/TopicAns

Implementation for TopicAns

Primary LanguagePythonMIT LicenseMIT

TopicAns: Topic-Informed Architecture for Answer Recommendation on Technical Q&A Site

TopicAns aims at learning high-quality representations for the posts in Q&A sites with a neural topic model and a pre-trained model.

This involves three main steps: (1) generating topic-aware representations of Q&A posts with the neural topic model, (2) incorporating the corpus-level knowledge from the neural topic model to enhance the deep representations generated by the pre-trained language model, and (3) determining the most suitable answer for a given query based on the topic-aware representation and the deep representation.

The Architecture of TopicAns

Requirement

Install all required python dependencies:

pip install -r requirements.txt

Dataset Construction and Pre-process

Our datasets are released at https://drive.google.com/drive/folders/1Pf8zyJGdufi_14qeAigPI1yyOkiL881J?usp=share_link.

Following is how we get them:

  1. Download stackoverflow.com-Posts.7z from https://archive.org/details/stackexchange

  2. Run dataset_scripts/split_qa.py to get:

    1. q_temp_output.csv: ["Id", "PostTypeId", "Score", "AnswerCount", "AcceptedAnswerId", "Title", "Body", "Tags"]
    2. a_temp_output.csv: ["Id", "PostTypeId", "Score", "ParentId", "Body"]
    3. python_question_info
  3. Run dataset_scripts/extract_python_qa.ipynb to get python_qa (This file can also be used to get java_qa pairs!). This file does:

    1. Get python_question_info: (q_id, 1, accepted_a_id, other_a_ids...)
    2. Get python_q_id_content.csv, python_a_id_content.csv
    3. Then process the above two files
    4. delete some trash questions from python_question_info, and save the new one as python_qa_info.dataset. Please read this file by datasets (huggingface).
  4. Then we need to construct candidate answer pools following Gao et al. by construct_candidate_pools.py.

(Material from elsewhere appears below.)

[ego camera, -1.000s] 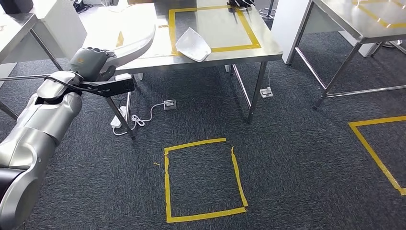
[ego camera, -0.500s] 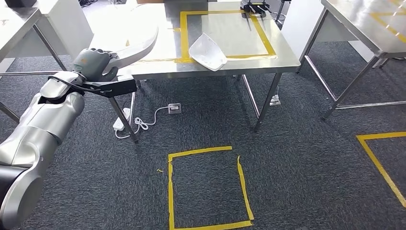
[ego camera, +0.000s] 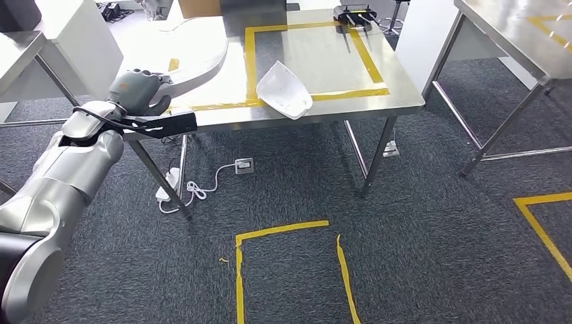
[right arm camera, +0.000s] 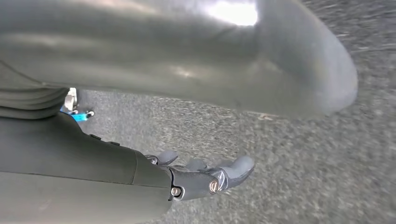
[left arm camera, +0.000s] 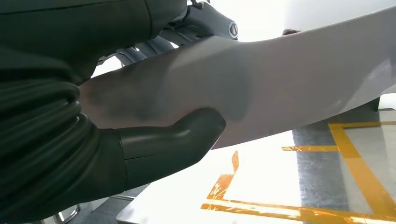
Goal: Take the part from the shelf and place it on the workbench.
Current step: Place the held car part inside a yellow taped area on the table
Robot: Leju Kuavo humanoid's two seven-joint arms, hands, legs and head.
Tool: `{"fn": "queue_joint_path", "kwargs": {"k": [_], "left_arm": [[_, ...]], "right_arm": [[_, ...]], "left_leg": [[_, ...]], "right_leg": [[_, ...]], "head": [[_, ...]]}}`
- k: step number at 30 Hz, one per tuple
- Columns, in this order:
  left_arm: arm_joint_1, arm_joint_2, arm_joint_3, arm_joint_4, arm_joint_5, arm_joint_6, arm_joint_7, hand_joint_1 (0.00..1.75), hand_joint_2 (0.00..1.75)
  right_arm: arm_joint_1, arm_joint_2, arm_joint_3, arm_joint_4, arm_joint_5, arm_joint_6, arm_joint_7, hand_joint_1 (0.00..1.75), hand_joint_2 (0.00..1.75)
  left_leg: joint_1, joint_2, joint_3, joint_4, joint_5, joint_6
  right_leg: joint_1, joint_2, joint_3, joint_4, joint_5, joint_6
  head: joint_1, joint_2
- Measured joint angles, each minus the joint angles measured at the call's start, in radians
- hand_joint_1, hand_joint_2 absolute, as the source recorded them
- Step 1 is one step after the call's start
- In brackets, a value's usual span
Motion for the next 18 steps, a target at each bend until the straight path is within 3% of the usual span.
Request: {"fn": "queue_joint_path", "kwargs": {"k": [2,3,4,6,8,10,12,13,14,15,18], "left_arm": [[0.0,0.002,0.0,0.004,0.001,0.0,0.001,1.75,1.75],[0.001,0.004,0.0,0.006,0.002,0.0,0.001,1.75,1.75],[0.002,0.005,0.0,0.008,0.002,0.0,0.001,1.75,1.75],[0.002,0.006,0.0,0.007,0.003,0.001,0.001,1.75,1.75],[0.001,0.006,0.0,0.004,0.004,0.002,0.001,1.75,1.75],[0.0,0.004,0.0,0.003,0.005,0.003,0.002,1.75,1.75],[0.004,0.002,0.0,0.003,0.005,0.003,0.001,1.75,1.75],[0.007,0.001,0.0,0.004,0.005,0.003,0.001,1.75,1.75],[0.009,0.0,0.0,0.004,0.005,0.002,0.001,1.75,1.75],[0.009,-0.001,0.0,0.004,0.005,0.002,0.001,1.75,1.75],[0.012,-0.007,0.0,0.009,0.004,-0.001,0.001,1.75,1.75]], "right_arm": [[-0.001,0.0,0.0,0.0,0.0,0.0,-0.002,0.0,0.0],[-0.001,0.0,0.0,0.0,0.0,0.0,-0.002,0.0,0.0],[-0.001,0.0,0.0,0.0,0.0,0.0,-0.002,0.0,0.0],[-0.002,0.0,0.0,0.0,0.0,0.0,-0.002,0.0,0.0],[-0.004,-0.001,0.0,0.0,0.0,0.0,-0.003,0.0,0.0],[-0.005,-0.001,0.0,0.0,0.0,0.0,-0.003,0.0,0.0],[-0.004,-0.001,0.0,0.0,0.0,0.0,-0.003,0.0,0.0],[-0.003,-0.001,0.0,0.0,0.0,0.0,-0.002,0.0,0.0],[-0.002,0.0,0.0,0.0,0.0,0.0,-0.002,0.0,0.0],[-0.001,0.0,0.0,0.0,0.0,0.0,-0.002,0.0,0.0],[0.006,0.0,-0.001,0.0,-0.002,0.0,-0.002,0.0,0.0]], "left_leg": [[0.0,0.005,0.016,-0.133,0.135,0.005],[-0.002,0.007,0.024,-0.18,0.189,0.01],[-0.003,0.008,0.029,-0.208,0.222,0.018],[-0.004,0.005,0.042,-0.214,0.215,0.035],[-0.002,0.002,0.065,-0.214,0.201,0.049],[-0.003,0.0,0.09,-0.214,0.179,0.058],[-0.005,-0.004,0.116,-0.214,0.154,0.062],[-0.006,-0.005,0.133,-0.214,0.14,0.062],[-0.008,-0.006,0.151,-0.213,0.125,0.062],[-0.009,-0.007,0.171,-0.213,0.109,0.061],[-0.014,-0.009,0.219,-0.209,0.058,0.052]], "right_leg": [[0.001,0.002,0.028,0.002,-0.031,0.007],[0.001,0.002,0.036,0.001,-0.046,0.013],[0.003,0.003,0.045,0.003,-0.056,0.02],[0.005,0.003,0.059,0.009,-0.063,0.032],[0.004,0.001,0.037,0.069,-0.054,0.039],[0.002,-0.002,-0.043,0.192,-0.071,0.045],[0.002,-0.003,-0.132,0.284,-0.134,0.049],[0.002,-0.003,-0.162,0.292,-0.162,0.049],[0.002,-0.003,-0.179,0.273,-0.17,0.048],[0.003,-0.003,-0.185,0.227,-0.146,0.045],[0.011,-0.004,-0.18,0.049,0.065,0.027]], "head": [[0.0,0.0],[0.0,0.0],[0.0,0.0],[0.002,0.0],[0.004,0.0],[0.006,0.0],[0.009,0.0],[0.01,0.0],[0.01,0.0],[0.011,0.0],[0.012,0.0]]}}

  5. Finally, we combine all together and get our datasets by combine_py_related_question.ipynb

Instructions

Training

python -u main.py -d so_python -n 0 \
    --model_class QATopicMemoryModel \
    --model_save_prefix top10_topic25_pooler_ \
    --pretrained_bert_path huggingface/CodeBERTa-small-v1 \
    --composition pooler \
    --train_batch_size 16 \
    --gradient_accumulation_steps 4 \
    --text_max_len 512 \
    --latent_dim 25 \
    --two_stage \
    --no_initial_test

The best model is saved at ./model/ and the lastest model is saved at ./last_model/. If training is broken, you can add --restore at the last without other changing. We have supported logging, so you can choose append | tee this_is_log.log to the command.

Inference

python -u main.py -d so_python -n 0 \
    --model_class QATopicMemoryModel  \
    --model_save_prefix top10_topic25_pooler_ \
    --pretrained_bert_path huggingface/CodeBERTa-small-v1 \
    --composition pooler \
    --train_batch_size 16 \
    --gradient_accumulation_steps 4 \
    --text_max_len 512 \
    --latent_dim 25 \
    --two_stage \
    --no_initial_test \
    --measure_time \
    --no_train

Citation

If you find this project useful in your research, please consider cite:

@article{10.1145/3607189,
    author = {Yang, Yuanhang and He, Wei and Gao, Cuiyun and Xu, Zenglin and Xia, Xin and Liu, Chuanyi},
    title = {TopicAns: Topic-Informed Architecture for Answer Recommendation on Technical Q&A Site},
    year = {2023},
    url = {https://doi.org/10.1145/3607189},
    journal = {ACM Trans. Softw. Eng. Methodol.},
}

License

This project is licensed under the MIT License.